- [Recorded information]
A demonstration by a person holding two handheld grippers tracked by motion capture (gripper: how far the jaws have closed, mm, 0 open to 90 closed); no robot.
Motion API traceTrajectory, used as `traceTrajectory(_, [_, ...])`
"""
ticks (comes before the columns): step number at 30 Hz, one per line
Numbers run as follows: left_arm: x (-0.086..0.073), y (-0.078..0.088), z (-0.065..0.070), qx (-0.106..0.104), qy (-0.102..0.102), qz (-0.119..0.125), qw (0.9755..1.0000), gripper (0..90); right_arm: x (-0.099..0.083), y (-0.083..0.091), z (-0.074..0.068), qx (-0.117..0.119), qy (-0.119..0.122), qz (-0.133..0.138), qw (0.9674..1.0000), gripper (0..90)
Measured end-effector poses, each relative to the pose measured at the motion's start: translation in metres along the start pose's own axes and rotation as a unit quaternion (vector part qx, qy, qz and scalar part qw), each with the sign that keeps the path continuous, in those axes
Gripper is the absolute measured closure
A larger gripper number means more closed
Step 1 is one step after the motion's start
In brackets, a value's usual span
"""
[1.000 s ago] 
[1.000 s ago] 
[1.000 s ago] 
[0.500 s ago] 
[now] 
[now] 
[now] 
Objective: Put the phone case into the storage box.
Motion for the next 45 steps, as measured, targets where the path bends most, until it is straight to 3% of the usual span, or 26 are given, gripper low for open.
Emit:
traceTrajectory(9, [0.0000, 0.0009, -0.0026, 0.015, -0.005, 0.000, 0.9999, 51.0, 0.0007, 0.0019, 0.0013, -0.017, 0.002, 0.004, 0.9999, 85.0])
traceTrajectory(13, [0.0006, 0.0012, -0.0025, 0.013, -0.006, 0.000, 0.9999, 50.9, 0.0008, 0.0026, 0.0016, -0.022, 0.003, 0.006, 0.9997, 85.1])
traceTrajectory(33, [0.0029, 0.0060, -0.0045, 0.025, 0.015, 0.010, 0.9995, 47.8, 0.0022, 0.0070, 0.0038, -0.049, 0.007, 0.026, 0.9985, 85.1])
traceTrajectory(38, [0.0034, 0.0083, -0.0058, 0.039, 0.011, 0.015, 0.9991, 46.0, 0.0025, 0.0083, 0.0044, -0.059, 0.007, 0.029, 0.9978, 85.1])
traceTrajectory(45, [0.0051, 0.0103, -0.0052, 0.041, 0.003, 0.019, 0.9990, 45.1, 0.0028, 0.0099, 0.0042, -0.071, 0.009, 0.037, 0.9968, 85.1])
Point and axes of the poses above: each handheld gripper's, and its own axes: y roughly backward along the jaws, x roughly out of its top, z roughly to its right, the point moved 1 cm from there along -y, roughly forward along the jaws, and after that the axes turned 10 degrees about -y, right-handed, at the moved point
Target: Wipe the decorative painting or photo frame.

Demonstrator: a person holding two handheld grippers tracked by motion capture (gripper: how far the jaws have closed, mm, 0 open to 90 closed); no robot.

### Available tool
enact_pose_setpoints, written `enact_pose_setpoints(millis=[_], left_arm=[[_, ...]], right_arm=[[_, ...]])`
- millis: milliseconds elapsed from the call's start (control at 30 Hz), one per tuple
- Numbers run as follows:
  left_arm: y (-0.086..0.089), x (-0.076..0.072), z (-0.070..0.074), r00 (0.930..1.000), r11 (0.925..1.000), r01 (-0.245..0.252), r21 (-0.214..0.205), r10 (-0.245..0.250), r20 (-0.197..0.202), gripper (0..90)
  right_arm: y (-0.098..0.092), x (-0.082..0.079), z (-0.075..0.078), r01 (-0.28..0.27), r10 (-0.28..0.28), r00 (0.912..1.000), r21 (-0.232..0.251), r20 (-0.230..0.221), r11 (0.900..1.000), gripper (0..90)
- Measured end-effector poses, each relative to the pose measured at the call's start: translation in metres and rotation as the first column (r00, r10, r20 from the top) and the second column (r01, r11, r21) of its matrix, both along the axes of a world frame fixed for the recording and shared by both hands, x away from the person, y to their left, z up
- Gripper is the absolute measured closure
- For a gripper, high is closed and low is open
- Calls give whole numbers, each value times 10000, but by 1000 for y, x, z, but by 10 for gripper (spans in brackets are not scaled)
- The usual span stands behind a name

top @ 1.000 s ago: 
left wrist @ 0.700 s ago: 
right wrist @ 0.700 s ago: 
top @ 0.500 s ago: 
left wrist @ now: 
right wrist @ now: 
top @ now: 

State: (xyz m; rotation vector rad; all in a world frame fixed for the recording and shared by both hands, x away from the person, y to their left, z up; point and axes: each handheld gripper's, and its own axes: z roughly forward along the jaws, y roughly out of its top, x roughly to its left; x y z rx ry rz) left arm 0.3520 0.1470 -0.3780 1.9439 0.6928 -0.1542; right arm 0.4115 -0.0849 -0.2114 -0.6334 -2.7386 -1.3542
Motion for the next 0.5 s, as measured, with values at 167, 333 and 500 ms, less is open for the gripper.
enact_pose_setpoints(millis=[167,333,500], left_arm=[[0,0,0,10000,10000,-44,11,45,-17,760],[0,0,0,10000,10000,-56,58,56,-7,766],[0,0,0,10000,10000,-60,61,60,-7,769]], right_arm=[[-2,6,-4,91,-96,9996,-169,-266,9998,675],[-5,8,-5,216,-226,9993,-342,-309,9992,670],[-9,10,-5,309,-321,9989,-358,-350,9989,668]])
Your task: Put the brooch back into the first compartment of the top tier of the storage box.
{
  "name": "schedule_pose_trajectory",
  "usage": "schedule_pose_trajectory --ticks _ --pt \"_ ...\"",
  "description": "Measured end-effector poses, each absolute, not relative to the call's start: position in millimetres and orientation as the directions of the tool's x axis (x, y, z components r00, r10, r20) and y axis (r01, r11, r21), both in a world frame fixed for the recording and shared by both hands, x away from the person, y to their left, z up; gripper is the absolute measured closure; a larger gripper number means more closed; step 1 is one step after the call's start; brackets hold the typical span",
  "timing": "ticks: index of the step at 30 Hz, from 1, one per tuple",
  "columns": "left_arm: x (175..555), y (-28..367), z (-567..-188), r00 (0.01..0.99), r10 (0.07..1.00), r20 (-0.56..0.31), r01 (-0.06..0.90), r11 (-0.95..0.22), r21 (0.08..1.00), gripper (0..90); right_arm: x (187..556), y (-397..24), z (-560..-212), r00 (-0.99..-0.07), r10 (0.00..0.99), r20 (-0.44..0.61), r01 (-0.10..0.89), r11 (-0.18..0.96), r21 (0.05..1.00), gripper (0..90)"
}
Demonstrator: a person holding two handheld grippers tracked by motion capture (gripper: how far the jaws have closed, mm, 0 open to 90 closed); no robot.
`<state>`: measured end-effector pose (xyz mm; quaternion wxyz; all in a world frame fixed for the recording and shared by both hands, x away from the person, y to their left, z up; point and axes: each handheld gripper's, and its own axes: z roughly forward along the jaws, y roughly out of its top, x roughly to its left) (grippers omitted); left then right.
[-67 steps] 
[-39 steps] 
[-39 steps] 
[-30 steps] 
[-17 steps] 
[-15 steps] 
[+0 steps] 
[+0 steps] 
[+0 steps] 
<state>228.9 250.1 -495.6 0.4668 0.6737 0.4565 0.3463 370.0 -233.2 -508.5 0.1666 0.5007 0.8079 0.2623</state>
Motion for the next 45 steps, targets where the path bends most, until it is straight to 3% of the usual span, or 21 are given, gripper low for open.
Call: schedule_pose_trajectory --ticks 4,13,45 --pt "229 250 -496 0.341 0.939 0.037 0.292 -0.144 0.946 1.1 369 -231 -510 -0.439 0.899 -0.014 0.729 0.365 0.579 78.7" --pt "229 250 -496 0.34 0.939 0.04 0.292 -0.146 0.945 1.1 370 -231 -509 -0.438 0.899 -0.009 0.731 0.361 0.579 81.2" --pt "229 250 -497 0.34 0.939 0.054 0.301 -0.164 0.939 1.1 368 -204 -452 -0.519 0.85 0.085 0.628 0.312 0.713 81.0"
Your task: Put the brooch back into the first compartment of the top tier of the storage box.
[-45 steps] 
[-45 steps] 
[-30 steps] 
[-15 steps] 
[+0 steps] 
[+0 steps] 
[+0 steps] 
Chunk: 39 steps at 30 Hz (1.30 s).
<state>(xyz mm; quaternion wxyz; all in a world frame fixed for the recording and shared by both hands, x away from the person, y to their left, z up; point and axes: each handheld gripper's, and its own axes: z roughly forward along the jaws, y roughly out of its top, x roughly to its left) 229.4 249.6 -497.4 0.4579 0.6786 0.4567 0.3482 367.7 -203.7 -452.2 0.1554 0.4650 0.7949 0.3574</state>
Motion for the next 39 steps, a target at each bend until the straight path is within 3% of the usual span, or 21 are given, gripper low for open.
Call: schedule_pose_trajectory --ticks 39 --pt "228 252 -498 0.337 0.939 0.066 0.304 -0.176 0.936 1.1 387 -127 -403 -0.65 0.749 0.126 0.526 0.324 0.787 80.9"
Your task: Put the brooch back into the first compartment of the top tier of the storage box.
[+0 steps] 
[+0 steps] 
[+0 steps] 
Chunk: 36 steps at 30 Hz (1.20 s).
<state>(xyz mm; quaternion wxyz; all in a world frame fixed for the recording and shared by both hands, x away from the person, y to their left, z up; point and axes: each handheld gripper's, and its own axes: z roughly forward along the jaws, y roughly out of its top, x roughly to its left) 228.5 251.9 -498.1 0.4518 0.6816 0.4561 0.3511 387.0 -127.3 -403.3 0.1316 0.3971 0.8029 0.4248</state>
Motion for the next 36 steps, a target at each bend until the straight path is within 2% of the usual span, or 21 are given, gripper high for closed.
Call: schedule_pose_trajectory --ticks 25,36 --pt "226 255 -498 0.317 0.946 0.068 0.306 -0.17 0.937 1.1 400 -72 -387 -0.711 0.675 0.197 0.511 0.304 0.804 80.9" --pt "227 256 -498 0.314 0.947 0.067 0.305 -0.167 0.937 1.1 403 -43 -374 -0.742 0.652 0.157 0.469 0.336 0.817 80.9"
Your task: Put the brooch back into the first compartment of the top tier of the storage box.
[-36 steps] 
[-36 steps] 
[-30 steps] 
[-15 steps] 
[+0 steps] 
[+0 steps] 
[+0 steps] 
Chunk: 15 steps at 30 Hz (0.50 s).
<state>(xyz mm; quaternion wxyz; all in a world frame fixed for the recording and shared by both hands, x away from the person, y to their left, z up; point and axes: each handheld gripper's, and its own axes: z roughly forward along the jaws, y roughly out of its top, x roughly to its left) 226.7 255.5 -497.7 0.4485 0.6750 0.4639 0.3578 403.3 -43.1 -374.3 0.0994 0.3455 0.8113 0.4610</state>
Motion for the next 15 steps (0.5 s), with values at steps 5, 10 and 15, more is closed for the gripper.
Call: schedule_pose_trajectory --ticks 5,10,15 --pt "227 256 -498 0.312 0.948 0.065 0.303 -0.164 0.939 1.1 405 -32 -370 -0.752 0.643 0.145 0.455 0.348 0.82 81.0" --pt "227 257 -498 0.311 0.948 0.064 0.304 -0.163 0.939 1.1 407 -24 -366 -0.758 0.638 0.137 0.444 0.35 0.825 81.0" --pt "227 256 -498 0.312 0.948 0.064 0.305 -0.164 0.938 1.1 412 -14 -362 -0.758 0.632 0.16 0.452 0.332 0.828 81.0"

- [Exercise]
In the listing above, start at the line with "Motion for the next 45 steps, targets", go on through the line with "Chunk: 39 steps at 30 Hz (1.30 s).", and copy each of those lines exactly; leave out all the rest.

- [Solved exercise]
Motion for the next 45 steps, targets where the path bends most, until it is straight to 3% of the usual span, or 21 are given, gripper low for open.
Call: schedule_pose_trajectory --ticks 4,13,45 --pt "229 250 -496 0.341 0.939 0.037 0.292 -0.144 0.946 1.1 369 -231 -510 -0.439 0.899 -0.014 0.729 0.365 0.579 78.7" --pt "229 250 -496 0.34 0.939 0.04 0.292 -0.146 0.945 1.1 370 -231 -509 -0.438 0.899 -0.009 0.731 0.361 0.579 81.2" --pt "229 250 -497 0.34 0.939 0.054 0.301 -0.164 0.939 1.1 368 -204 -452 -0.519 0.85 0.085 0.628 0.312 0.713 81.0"
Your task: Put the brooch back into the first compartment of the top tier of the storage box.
[-45 steps] 
[-45 steps] 
[-30 steps] 
[-15 steps] 
[+0 steps] 
[+0 steps] 
[+0 steps] 
Chunk: 39 steps at 30 Hz (1.30 s).

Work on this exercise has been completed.